■ **AIM OF THE EXERCISE**:
What is needed is an exact copy of the lines in the listing below, from the one with "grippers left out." up to and including the one with "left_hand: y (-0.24", with no other lines.

■ **THE DATA**:

• • •

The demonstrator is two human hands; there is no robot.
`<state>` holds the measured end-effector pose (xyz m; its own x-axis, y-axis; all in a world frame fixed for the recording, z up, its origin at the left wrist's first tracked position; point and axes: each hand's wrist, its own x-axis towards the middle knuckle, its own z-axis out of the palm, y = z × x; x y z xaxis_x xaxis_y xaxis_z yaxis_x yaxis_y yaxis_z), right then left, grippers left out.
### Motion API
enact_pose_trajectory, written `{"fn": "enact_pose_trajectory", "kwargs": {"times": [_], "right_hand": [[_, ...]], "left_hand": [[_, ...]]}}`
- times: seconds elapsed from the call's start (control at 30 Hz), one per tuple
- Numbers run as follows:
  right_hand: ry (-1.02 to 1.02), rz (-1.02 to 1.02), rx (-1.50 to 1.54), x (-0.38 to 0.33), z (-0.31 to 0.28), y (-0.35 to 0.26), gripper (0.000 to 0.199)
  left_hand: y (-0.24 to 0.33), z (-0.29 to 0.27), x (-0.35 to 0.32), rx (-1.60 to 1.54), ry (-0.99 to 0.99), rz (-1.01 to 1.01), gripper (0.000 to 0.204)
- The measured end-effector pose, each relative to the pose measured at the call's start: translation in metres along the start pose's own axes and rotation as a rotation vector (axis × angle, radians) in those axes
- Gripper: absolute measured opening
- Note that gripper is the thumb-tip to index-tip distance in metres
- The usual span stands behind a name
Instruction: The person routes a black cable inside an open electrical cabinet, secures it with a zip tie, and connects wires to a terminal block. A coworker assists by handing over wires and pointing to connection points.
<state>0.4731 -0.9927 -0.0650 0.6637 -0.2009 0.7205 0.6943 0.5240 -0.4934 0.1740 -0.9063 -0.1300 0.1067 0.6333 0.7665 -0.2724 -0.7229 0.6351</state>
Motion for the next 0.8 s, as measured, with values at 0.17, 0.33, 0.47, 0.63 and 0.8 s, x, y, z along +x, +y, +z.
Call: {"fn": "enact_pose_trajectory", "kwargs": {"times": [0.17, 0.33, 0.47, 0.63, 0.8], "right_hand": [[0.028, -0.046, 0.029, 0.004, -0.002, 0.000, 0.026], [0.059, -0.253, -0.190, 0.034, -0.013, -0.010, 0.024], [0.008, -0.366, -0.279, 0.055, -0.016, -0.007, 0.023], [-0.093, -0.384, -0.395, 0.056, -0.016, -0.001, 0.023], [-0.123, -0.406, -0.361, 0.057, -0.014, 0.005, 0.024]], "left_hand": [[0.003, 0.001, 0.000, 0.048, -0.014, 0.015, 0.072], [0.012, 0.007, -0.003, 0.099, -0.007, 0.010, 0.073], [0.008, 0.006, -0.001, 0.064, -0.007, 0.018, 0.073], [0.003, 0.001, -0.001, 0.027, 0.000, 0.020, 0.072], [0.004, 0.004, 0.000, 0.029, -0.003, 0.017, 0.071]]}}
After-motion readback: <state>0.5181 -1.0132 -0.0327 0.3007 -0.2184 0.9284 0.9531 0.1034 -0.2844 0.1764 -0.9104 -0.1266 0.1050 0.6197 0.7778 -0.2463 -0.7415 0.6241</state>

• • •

■ **RESULT BELOW**:
`<state>` holds the measured end-effector pose (xyz m; its own x-axis, y-axis; all in a world frame fixed for the recording, z up, its origin at the left wrist's first tracked position; point and axes: each hand's wrist, its own x-axis towards the middle knuckle, its own z-axis out of the palm, y = z × x; x y z xaxis_x xaxis_y xaxis_z yaxis_x yaxis_y yaxis_z), right then left, grippers left out.
### Motion API
enact_pose_trajectory, written `{"fn": "enact_pose_trajectory", "kwargs": {"times": [_], "right_hand": [[_, ...]], "left_hand": [[_, ...]]}}`
- times: seconds elapsed from the call's start (control at 30 Hz), one per tuple
- Numbers run as follows:
  right_hand: ry (-1.02 to 1.02), rz (-1.02 to 1.02), rx (-1.50 to 1.54), x (-0.38 to 0.33), z (-0.31 to 0.28), y (-0.35 to 0.26), gripper (0.000 to 0.199)
  left_hand: y (-0.24 to 0.33), z (-0.29 to 0.27), x (-0.35 to 0.32), rx (-1.60 to 1.54), ry (-0.99 to 0.99), rz (-1.01 to 1.01), gripper (0.000 to 0.204)

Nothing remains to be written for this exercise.